How do you calculate Series A price per share?
Takeaway: The equation to calculate price per share in a financing is (Price = Pre-money Valuation / Pre-money Capitalization). The Pre-money Capitalization is the number of fully-diluted shares outstanding before the financing and often includes an increase to the equity incentive plan.
In a Series A financing round, startups raise capital from investors by selling preferred stock. Determining the price per share for this stock is a crucial step, as it sets the value of the company and the ownership stakes of both existing and new stockholders. In this post, we will walk through the process of calculating the Series A price per share using the pre-money valuation and the amount of capital raised.
Step 1: Determine the Pre-Money Valuation
The pre-money valuation is the value of the startup before the Series A funding round. This valuation is typically negotiated between the startup's founders and the investors, taking into consideration factors such as the company's financial performance, market potential, competitive landscape, and the experience of the founding team.
For example, let's assume that the pre-money valuation of a startup is $10 million.
Step 2: Calculate the Total Pre-Money Shares
To calculate the price per share, you first need to determine the total number of shares outstanding before the Series A round. This includes both common and preferred shares issued to founders, employees, and previous investors. This number typically also includes any increase to the company’s equity incentive plan.
For instance, let's assume that the startup has a total of 10 million pre-money shares outstanding.

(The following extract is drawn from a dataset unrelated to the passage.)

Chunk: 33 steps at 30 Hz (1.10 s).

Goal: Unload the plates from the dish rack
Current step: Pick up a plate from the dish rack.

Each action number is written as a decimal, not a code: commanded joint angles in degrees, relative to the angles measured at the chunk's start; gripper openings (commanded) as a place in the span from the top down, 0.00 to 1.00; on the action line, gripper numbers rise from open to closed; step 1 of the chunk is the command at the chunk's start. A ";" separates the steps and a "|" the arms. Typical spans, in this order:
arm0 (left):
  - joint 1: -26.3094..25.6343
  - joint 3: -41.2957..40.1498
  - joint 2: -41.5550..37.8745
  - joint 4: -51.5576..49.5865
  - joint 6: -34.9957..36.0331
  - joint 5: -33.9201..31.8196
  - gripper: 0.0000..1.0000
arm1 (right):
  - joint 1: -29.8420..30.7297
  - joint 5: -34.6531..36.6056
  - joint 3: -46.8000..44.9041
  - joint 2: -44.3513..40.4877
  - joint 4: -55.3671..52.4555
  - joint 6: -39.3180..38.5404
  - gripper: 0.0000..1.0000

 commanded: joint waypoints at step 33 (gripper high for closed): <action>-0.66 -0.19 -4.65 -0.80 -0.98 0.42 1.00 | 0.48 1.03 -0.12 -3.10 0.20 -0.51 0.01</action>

Step 3: Calculate the Series A Price Per Share
Divide the pre-money valuation by the total number of pre-money shares (typically including any increase to the equity incentive plan) to calculate the price per share:
Price Per Share = Pre-Money Valuation / Total Pre-Money Shares
Using our example:
Price Per Share = $10,000,000 / 10,000,000 = $1.00 per share
Conclusion
Calculating the price per share in a preferred stock financing is an essential step in the fundraising process, as it determines the value of the company and the ownership stakes for both existing and new stockholders. By following the steps outlined in this blog post, startups can ensure that they are accurately valuing their company and providing fair terms to their investors. Keep in mind that the price per share is only one aspect of the Series A financing round, and other factors such as the terms and conditions of the investment, voting rights, and liquidation preferences should also be carefully considered. It is advisable to work with an experienced attorney to build a pro-forma capitalization table illustrating the impact of the financing round. By understanding the mechanics behind the price per share calculation, founders can better prepare for negotiations with investors, have a firm understanding of the dilution they will incur, and secure the necessary capital to grow their business.